# why do people want something for nothing



## lears2005 (Feb 26, 2010)

I put some stuff for sell on another fourm two locomotives and some other stuff was asking 25.00 for each loco got this message from a guy asking me if I would sell him the two locos and a decoder for 25.00 for everything. That just pisses me off makes me not want to even get on that fourm. Sorry guys just needed to rant.


----------



## New Berlin RR (Feb 11, 2012)

OUCH!!! $25 for a nice loco thats a bargan really, id be happy to get one nice loco for that price, especially if it has a decoder (or is DCC ready) in it!!


----------



## Big Ed (Jun 16, 2009)

I agree.....he should have offered at least $30 bucks for all of it.:laugh:


----------



## lears2005 (Feb 26, 2010)

I was like man are you crazy r what


----------



## brylerjunction (Aug 8, 2011)

he offered you $25 what a jerk he should have at least offered you $20 SHIPPED


----------



## lears2005 (Feb 26, 2010)

Thanks a lot joe and big ed


----------



## brylerjunction (Aug 8, 2011)

lears2005 said:


> Thanks a lot joe and big ed


always glad to help!!!


----------



## shaygetz (Sep 23, 2007)

I can tell it wasn't me...I would've come away with the two lokeys, 6 freight cars and an FSM kit for $10...shipped....:thumbsup:


----------



## New Berlin RR (Feb 11, 2012)

heck I woulda offered $30 shipped minimum...geeez.....


----------



## MacDaddy55 (Aug 19, 2008)

*I confess...*

Heck...it was me wasn't it...I just forget myself sometimes!!LMAO:laugh::laugh::laugh::laugh:


----------



## gandy dancer#1 (Jan 21, 2012)

Hey lears: I thought 75 for the loco you posted here was way more than reasonable, and would grab it if budget wasnt so tight right now, so just blow them people off buddy, they dont know good stuff when they see it. just illiterate people!!


----------



## xrunner (Jul 29, 2011)

lears2005 said:


> I put some stuff for sell on another fourm two locomotives and some other stuff was asking 25.00 for each loco got this message from a guy asking me if I would sell him the two locos and a decoder for 25.00 for everything. That just pisses me off makes me not want to even get on that fourm. Sorry guys just needed to rant.

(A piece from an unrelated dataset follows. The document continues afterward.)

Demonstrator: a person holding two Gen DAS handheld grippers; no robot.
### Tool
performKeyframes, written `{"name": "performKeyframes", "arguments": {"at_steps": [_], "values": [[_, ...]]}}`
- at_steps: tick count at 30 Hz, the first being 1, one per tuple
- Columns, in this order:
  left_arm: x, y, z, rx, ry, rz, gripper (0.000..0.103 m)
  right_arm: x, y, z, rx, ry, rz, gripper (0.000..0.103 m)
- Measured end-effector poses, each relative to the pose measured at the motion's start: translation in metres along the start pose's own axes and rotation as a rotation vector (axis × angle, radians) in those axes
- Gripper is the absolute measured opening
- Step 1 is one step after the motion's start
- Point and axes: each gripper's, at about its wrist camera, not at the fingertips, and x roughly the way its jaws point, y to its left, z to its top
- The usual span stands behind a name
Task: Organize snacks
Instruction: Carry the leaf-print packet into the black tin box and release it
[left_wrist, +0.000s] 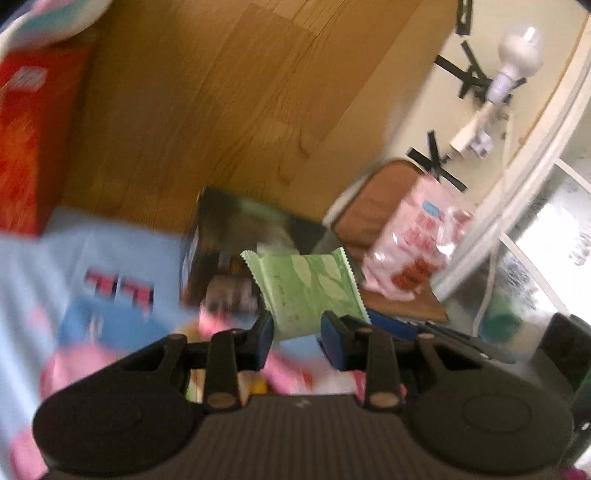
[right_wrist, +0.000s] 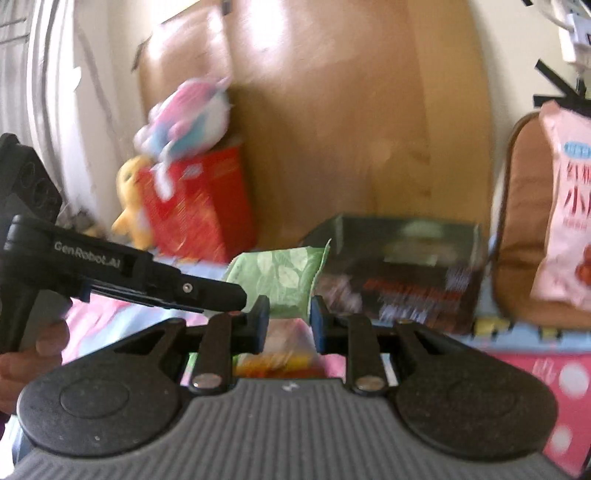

He did it because you _might_ have said yes to the offer. Maybe you needed money for drugs (I'm not saying you do but he doesn't know you). Maybe you needed money for an operation and would take anything you can get. Maybe you need money for an alcohol addiction.

Point is the worst that can happen is that you say no to his offer, and he just ups the offer and he didn't lose anything by asking.


----------



## Southern (Nov 17, 2008)

It happens all the time on CL. I do not even take the time to respond to people that offer to steal it from me. We all want more trains and more room for them. Any one that dose not want more trains is just not right in the head. Don't let them bother you. There are always people tiring to take advantage of others.


----------



## Southern (Nov 17, 2008)

xrunner said:


> Maybe you need money for an alcohol addiction.


I quite drinking so i would have more money for my model train addiction.:laugh::laugh:


----------



## tkruger (Jan 18, 2009)

I did not see your auction so I can not say if this was the case but... I will sometimes offer a low bid / offer if the pictures or description are poor. Reason is if it looks like it could be good but the information is not clear I want to figure in any repairs that may be needed. I do not mean to insult when I do this but I will not pay full price when the information is not clear. If everything is clear then I will pay what it is worth to me.


----------



## lears2005 (Feb 26, 2010)

Well I have been riped off several times on that fourm Its just the way some people are.


----------



## New Berlin RR (Feb 11, 2012)

I understand this and have been there before!



lears2005 said:


> Well I have been riped off several times on that fourm Its just the way some people are.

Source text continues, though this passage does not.